Re: I'd like a better understanding of the debate
- From: "jgrisham@xxxxxxxxxxxxx" <jgrisham@xxxxxxxxxxxxx>
- Date: 16 Mar 2006 11:56:30 -0800
diegopig@xxxxxxxxxxx wrote:
Hi, jgrisham
Thank you for answering.
What you write is very interesting, and I'd like to get a better
undestanding.
But let me be clear: I'm going to make some hard questions, but don't
get me wrong.
What I'd like is to know if I understand you well or if I did miss
something.
So, please, don't be offended. I don't mean to offend you.
First, from what you write it seems to me you think that the
"Establishment Clause" wasn't written for keeping religion out of
government, but to protect Christianity from other sect of religion.
Specifically, the Establishment Clause was written to keep the Quakers
(Puritans) from becoming sanctioned as the religion of the United
States. These are the people associated with our holiday of
"Thanksgiving", as well as the Salem Witch Trials. Much of the reason,
America has been spared conflict between religious sects is because the
Establishment Clause eliminated the potential of power in a religion
becoming state sanctioned. One of the nice things about our
Constitution is that it wasn't written to protect the government from
the people, it was written to protect the people from the government.
This is what I understand when you say "Christian morality into
classroom".
We have repeated instances of children bringing guns to school and
killing classmates in America. It's a product of our time. Children do
not receive the moral guidance or discipline that previous generations
grew up with. They disrespect their parents and teachers, protected by
laws designed to prosecute sexual molesters. It's a widening gap
between the world of students and the world of their parents.
Is this so?
If so, why do you think that morality should be taught in classroom?
Discipline. No physical violence against other students, teachers and
staff. That would be a start.
Shouldn't be church and family the right place? In the Dover trail,
plaintiff explicity states that they wanted to teach religion at home.
So what's your opinion on this?
Homeschooling protects the child from physical threats that public
schools are no longer empowered to deal with. However, students need a
social medium of their own to really develop people skills. It's a
question of safety vs developement.
Going on, you say that "all forms of theism are functionally considered
delusional in the American public school science classroom". Do you
mean teachers mobs on students for their belief? There is mobbing among
students? Keep in mind I'm not an american, so I really don't know how
things are in your school.
Americans do not raise their children, thoughtfully. Teachers can
undermine parental authority, almost too easily. My 2nd grade teacher
announced the first day of 2nd grade, "We all know there is no such
thing as Santa Claus, the Tooth Fairy or the Easter Bunny". I was 6
years old and hadn't thought about it (neither had my classmates). In
one stroke, my parents had become liars and other adults had become
members of an improbable conspiracy to universally lie to children. By
the time a student gets to Evolution, he either trusts his teachers or
doesn't... if he trusts them, they're telling him there's no God.
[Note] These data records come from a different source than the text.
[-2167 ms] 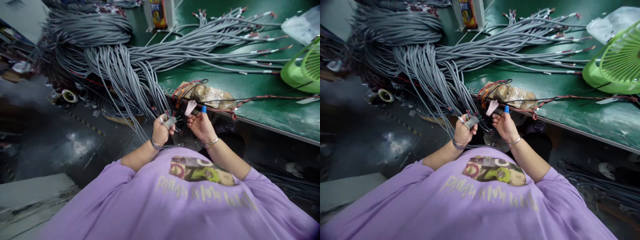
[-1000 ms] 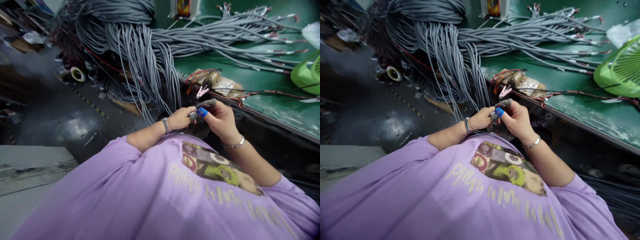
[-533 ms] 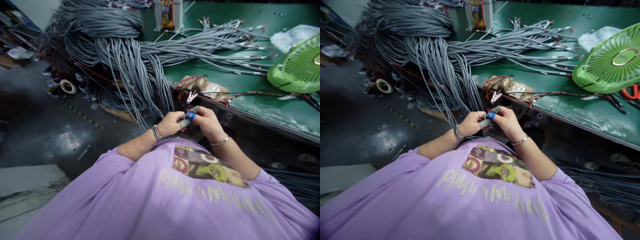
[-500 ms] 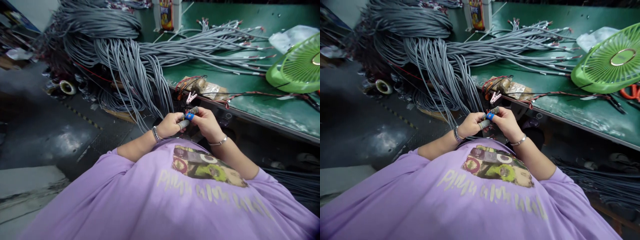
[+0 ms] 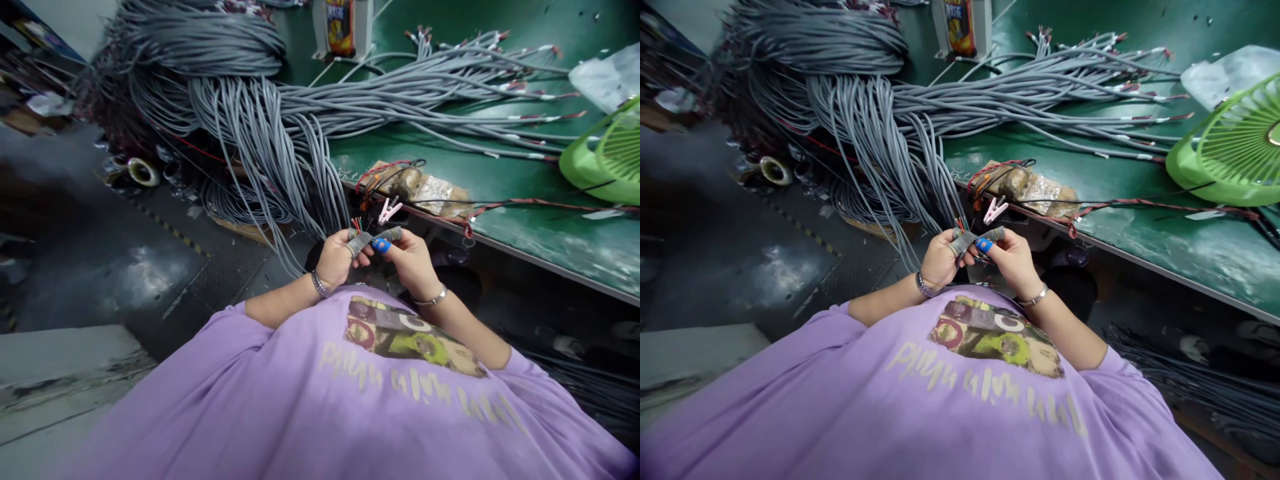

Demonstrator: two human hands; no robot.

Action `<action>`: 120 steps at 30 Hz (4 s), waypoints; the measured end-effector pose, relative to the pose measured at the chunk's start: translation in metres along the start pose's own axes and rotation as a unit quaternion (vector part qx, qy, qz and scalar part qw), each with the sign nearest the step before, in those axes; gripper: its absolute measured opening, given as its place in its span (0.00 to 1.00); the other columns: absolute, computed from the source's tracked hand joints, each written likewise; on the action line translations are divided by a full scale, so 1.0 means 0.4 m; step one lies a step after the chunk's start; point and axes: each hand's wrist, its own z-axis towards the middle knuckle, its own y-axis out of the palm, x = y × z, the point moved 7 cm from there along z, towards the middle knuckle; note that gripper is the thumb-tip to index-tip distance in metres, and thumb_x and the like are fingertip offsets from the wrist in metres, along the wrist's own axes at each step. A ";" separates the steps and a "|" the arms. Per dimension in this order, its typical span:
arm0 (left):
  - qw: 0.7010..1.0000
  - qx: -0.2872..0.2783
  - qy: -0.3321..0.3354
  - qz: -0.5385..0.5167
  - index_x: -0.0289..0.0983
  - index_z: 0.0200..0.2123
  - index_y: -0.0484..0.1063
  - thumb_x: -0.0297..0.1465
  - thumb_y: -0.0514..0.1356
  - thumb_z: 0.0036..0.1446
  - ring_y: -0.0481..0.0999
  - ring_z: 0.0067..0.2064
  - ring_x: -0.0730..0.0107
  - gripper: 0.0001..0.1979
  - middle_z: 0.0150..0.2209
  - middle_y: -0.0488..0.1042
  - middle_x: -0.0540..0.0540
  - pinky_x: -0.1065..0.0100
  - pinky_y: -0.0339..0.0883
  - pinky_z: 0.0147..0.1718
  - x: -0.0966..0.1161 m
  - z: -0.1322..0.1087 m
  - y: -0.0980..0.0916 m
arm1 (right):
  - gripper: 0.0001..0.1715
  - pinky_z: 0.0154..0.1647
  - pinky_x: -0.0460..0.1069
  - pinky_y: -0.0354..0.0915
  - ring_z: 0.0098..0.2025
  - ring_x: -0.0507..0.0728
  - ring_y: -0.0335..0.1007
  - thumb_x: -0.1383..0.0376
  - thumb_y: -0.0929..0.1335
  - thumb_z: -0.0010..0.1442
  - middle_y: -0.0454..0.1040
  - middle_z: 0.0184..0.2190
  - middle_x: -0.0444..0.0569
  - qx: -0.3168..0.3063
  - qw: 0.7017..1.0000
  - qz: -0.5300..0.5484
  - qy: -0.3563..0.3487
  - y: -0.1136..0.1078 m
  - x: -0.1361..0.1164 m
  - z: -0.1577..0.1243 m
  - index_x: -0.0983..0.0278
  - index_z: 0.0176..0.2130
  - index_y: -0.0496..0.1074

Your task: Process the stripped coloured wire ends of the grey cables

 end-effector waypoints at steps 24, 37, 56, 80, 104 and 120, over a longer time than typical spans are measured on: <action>0.988 -0.083 -0.001 0.130 0.35 0.25 0.71 0.45 0.69 0.50 0.68 0.17 0.81 0.20 0.21 0.75 0.50 0.77 0.55 0.15 -0.021 0.012 0.001 | 0.19 0.25 0.45 0.61 0.24 0.48 0.63 0.55 0.81 0.42 0.74 0.24 0.41 0.006 0.992 0.061 0.108 0.007 0.065 0.029 0.62 0.27 0.76; 0.987 -0.100 -0.024 0.121 0.35 0.24 0.70 0.43 0.68 0.51 0.67 0.16 0.81 0.18 0.20 0.74 0.51 0.77 0.51 0.14 -0.033 0.003 0.001 | 0.18 0.25 0.45 0.58 0.26 0.49 0.65 0.54 0.80 0.45 0.75 0.26 0.43 -0.030 0.995 0.033 0.091 0.020 0.058 0.024 0.62 0.31 0.77; 0.997 -0.045 -0.032 0.060 0.36 0.24 0.68 0.44 0.70 0.47 0.66 0.15 0.82 0.20 0.19 0.73 0.52 0.77 0.51 0.13 -0.025 0.000 -0.005 | 0.18 0.24 0.44 0.58 0.23 0.46 0.60 0.58 0.81 0.41 0.73 0.24 0.41 0.003 0.990 0.085 0.109 0.011 0.069 0.020 0.63 0.28 0.77; 1.000 0.020 -0.006 0.012 0.37 0.26 0.67 0.44 0.69 0.48 0.65 0.15 0.81 0.19 0.19 0.72 0.54 0.77 0.49 0.13 -0.021 0.005 -0.032 | 0.18 0.24 0.45 0.55 0.21 0.47 0.55 0.59 0.80 0.40 0.63 0.16 0.38 0.021 0.981 0.114 0.158 0.023 0.087 -0.007 0.63 0.24 0.72; 0.980 -0.144 -0.136 -0.024 0.36 0.26 0.65 0.44 0.73 0.37 0.59 0.12 0.82 0.24 0.15 0.66 0.54 0.76 0.45 0.11 0.002 0.050 0.049 | 0.34 0.26 0.46 0.66 0.24 0.50 0.65 0.33 0.70 0.51 0.73 0.24 0.43 0.012 0.968 0.201 0.148 0.019 0.061 0.134 0.61 0.31 0.72; 0.983 -0.134 -0.123 0.001 0.36 0.25 0.67 0.44 0.72 0.40 0.58 0.12 0.82 0.22 0.14 0.67 0.53 0.76 0.46 0.10 -0.012 0.041 0.044 | 0.36 0.28 0.47 0.66 0.26 0.51 0.66 0.31 0.68 0.51 0.75 0.27 0.44 0.004 0.955 0.247 0.166 0.017 0.081 0.134 0.60 0.34 0.72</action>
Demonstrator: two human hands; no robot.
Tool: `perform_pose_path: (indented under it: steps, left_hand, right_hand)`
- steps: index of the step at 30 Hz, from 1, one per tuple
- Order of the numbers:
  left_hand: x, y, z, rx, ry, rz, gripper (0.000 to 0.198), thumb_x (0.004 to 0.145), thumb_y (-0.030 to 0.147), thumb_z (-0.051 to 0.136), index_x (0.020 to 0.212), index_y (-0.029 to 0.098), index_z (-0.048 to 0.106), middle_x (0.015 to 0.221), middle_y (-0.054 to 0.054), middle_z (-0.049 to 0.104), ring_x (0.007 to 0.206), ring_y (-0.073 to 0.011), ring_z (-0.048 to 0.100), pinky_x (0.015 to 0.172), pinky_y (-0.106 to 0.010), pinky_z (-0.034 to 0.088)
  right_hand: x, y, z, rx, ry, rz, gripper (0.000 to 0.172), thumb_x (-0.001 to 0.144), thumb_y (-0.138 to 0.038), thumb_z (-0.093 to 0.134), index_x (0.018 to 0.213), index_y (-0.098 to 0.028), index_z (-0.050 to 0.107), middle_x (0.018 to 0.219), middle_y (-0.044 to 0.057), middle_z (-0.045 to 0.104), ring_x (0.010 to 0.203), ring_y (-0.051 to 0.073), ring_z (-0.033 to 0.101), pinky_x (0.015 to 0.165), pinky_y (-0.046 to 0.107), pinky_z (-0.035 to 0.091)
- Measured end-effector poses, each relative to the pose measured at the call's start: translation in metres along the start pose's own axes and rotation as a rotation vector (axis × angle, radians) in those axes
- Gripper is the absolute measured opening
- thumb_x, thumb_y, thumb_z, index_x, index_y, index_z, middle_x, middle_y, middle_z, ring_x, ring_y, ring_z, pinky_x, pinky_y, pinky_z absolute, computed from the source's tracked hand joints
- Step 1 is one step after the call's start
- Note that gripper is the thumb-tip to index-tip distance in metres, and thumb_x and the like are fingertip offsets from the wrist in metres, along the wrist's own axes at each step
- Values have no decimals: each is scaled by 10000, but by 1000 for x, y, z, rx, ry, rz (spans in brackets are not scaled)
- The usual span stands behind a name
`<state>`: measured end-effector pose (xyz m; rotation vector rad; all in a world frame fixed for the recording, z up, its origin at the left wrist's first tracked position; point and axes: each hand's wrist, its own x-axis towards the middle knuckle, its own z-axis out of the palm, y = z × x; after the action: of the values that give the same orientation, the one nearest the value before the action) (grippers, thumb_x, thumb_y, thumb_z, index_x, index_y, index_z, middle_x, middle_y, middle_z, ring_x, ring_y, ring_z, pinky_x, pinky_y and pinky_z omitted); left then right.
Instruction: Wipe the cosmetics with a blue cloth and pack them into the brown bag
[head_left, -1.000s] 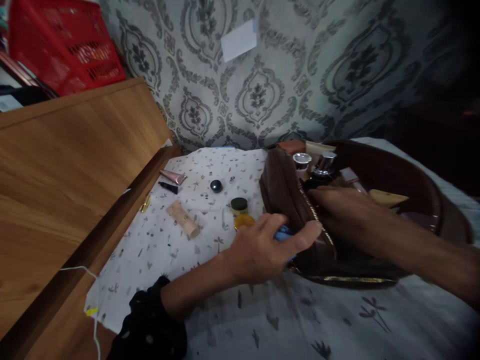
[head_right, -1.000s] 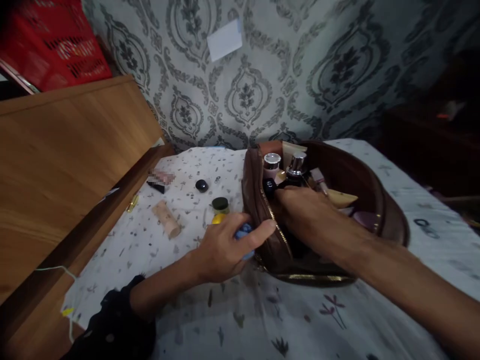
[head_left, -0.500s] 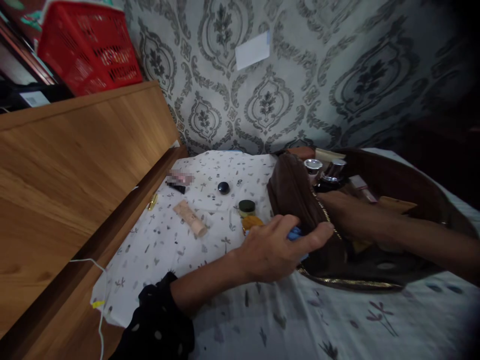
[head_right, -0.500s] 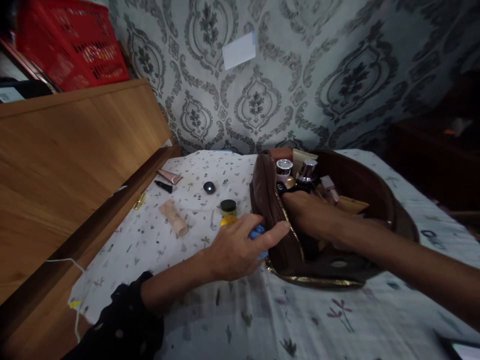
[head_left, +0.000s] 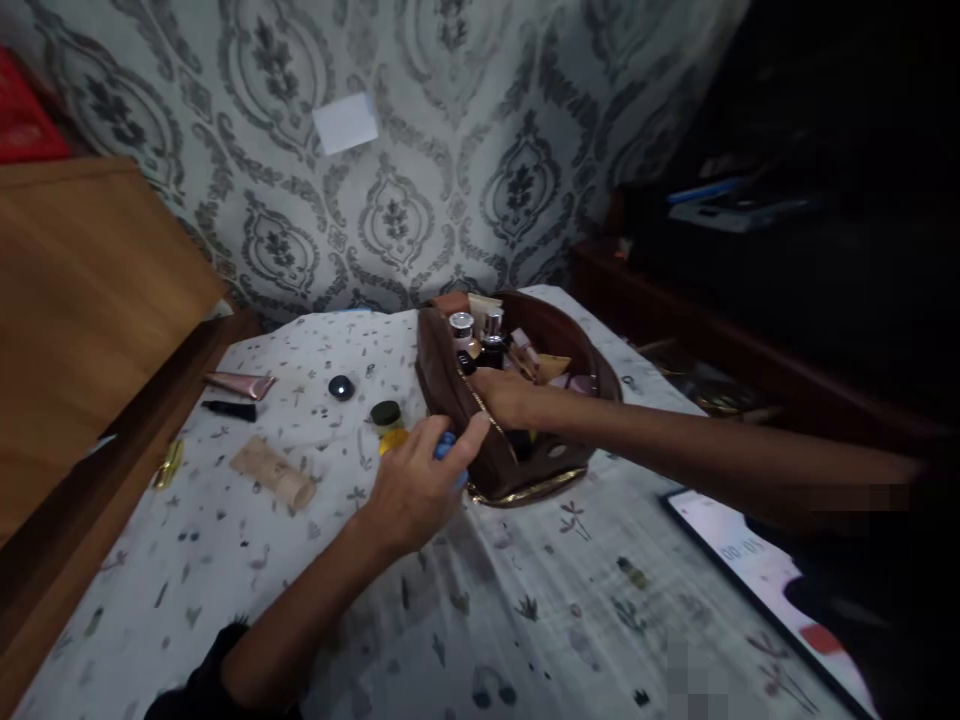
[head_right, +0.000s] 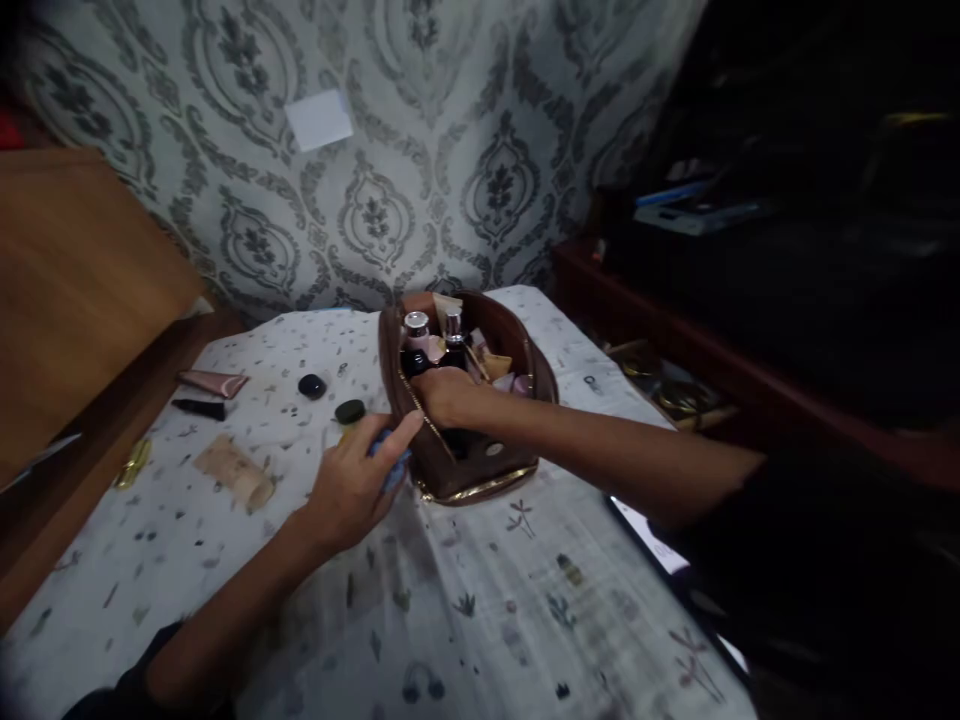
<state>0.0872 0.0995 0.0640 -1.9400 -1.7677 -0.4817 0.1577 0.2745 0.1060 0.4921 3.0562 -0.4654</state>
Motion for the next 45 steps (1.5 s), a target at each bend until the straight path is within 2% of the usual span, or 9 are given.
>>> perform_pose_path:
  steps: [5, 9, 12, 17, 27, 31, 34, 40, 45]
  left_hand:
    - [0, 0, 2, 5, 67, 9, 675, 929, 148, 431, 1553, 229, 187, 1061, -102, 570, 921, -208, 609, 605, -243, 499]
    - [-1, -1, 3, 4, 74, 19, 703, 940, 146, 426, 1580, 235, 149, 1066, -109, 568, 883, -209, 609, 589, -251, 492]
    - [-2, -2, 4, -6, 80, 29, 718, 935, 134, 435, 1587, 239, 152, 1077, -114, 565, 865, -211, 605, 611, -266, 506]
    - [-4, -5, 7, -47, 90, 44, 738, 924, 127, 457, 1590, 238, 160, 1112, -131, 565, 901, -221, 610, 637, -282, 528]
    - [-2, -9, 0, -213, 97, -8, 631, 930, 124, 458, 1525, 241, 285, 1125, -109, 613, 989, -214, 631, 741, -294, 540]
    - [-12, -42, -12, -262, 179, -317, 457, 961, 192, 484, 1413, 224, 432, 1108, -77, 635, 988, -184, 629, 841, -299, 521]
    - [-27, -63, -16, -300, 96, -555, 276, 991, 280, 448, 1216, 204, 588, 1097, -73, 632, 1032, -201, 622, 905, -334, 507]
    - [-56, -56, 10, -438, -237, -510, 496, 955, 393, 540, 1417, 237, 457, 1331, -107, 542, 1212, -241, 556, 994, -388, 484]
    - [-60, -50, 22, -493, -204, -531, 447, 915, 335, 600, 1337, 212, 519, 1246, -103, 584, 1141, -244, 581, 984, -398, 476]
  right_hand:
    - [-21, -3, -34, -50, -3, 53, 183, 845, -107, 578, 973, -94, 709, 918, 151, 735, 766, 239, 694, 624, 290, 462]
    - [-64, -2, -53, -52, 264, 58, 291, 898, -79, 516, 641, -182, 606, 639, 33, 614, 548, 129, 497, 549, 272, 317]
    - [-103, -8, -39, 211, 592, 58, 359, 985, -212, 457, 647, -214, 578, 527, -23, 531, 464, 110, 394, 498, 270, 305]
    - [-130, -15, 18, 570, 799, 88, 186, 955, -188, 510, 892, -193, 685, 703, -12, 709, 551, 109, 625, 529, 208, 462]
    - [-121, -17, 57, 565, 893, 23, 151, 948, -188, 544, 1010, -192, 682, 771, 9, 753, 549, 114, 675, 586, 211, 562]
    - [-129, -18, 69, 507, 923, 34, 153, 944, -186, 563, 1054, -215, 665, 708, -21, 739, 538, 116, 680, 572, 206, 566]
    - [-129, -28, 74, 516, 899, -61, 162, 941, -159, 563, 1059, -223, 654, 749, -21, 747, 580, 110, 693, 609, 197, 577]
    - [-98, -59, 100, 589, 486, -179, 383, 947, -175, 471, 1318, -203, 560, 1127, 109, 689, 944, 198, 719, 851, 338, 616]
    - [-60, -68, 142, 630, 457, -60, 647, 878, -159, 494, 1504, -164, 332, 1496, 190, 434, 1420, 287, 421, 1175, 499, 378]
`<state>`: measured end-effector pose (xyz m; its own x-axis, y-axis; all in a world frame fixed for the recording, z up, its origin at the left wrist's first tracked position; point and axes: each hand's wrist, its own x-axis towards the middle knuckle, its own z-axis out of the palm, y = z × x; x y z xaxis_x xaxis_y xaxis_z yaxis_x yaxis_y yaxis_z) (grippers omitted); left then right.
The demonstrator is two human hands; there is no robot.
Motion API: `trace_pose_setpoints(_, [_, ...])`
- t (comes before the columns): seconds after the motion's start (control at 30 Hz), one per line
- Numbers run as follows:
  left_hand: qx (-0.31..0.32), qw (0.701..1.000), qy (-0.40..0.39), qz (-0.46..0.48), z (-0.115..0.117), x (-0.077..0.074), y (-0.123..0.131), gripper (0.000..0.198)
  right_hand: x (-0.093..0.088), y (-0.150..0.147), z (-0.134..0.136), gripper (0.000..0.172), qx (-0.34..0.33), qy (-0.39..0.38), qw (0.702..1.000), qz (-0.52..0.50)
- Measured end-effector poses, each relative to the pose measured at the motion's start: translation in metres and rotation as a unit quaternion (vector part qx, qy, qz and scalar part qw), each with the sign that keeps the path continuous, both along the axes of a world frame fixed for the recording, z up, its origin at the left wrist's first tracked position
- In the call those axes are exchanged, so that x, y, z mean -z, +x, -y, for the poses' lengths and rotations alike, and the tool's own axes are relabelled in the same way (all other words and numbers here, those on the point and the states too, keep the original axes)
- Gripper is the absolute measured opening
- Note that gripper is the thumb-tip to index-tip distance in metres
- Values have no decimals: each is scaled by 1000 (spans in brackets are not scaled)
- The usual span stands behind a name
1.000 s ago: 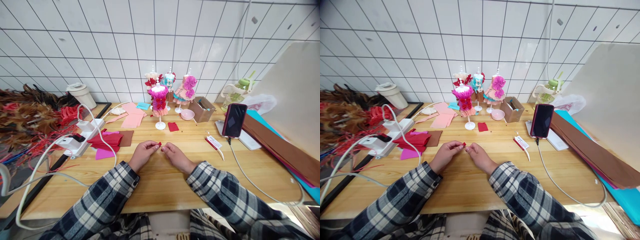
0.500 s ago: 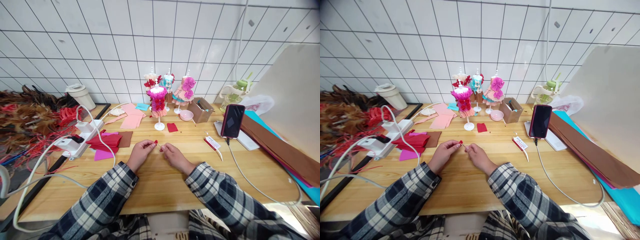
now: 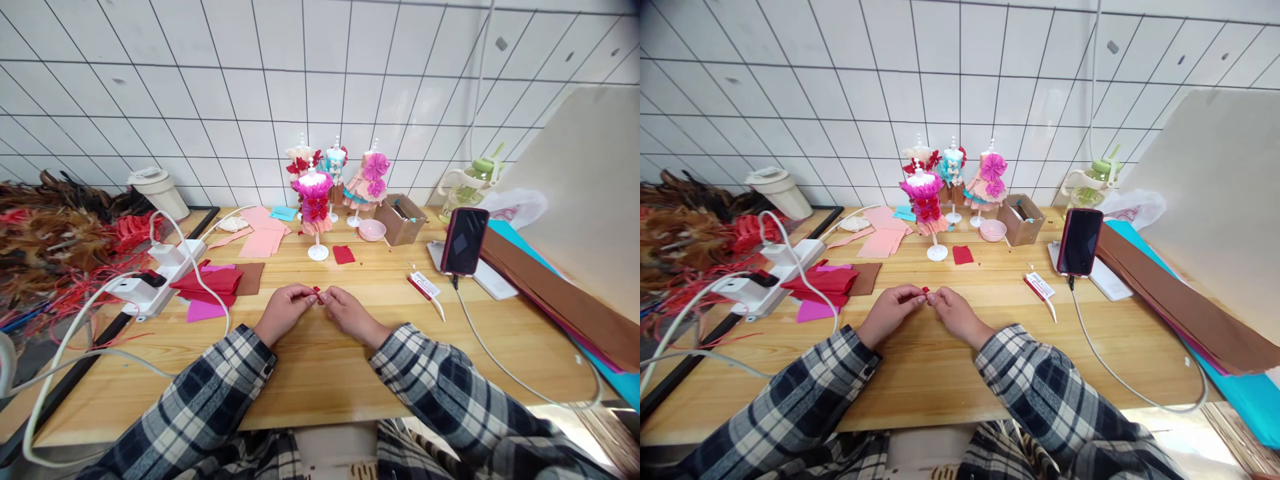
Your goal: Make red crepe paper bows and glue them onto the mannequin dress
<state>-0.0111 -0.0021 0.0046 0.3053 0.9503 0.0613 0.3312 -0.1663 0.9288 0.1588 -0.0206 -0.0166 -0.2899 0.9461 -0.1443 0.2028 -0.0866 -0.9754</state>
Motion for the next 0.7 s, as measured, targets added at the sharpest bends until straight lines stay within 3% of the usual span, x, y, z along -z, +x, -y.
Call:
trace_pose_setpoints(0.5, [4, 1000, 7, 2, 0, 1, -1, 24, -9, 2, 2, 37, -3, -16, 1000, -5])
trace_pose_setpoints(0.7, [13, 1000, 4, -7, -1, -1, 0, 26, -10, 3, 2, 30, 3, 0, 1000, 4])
That's the kind of trauma that might lead a child to bring a gun to
school and start shooting people.
Again, you say: "The debate is over Methodological Naturalism..."
Here maybe coud be useful to confront our views on this.
I always thought that Methodological Naturalism it's an auto-imposed
limit on knowledge.
This is because scientist don't want all knowledge, but only the
knowledge the can use to make something.
Let me give and example: if I want to build a house but I don't have
any machine at all, I auto-limit myself saying: "well, I'm going to use
only staff I can lift with my bare hands".
It's a limit. It avoids me to use things like concrete walls, but since
I couldn't lift them, this limit doesn't matter very much.
In science, Methodological Naturalism is used because whatever is
outside it cannot be used.
Traditional Naturalism, as I understand it, doesn't let me have more
stuff to "lift". I can't build a machine, a device, which is based on
something that came out of traditional naturalism.
The only real limit is your imagination. There was a time when science
operated within limits, but on the whole, it doesn't do that anymore.
Physics has taken us into the realm of multiverses. Evolution
reconstructs creatures that haven't existed for millions of years from
a fossilized rib or jaw. Global warming threatens to return the climate
to the hostile conditions we haven't known for 8,000 years... is what
humans know of nature natural or has 8,000 years of moderate climate
been supernatural? How do you define naturalism if human experience has
only known the supernatural? There is much that needs to be imagined.
But maybe I get this completly wrong.
I mean, from what you write maybe you view Methodological Naturalism
like the "Gospel of Atheism", a doctrine which say "There is nothing
beyond testable things".
Yes.
In this case I can very well understand you. If M.N. is used to say
such a thing then is a religion (well, an anti-religion).
In this case everything depends on details. How this things is tougth,
what the teachers say to students, etc.
"There are many opinions. There is no proof" (as per the question of
God).
JTG 3/16/06
I'd like to know your opinion and/or clarifications on this.
Thank you,
Diego
.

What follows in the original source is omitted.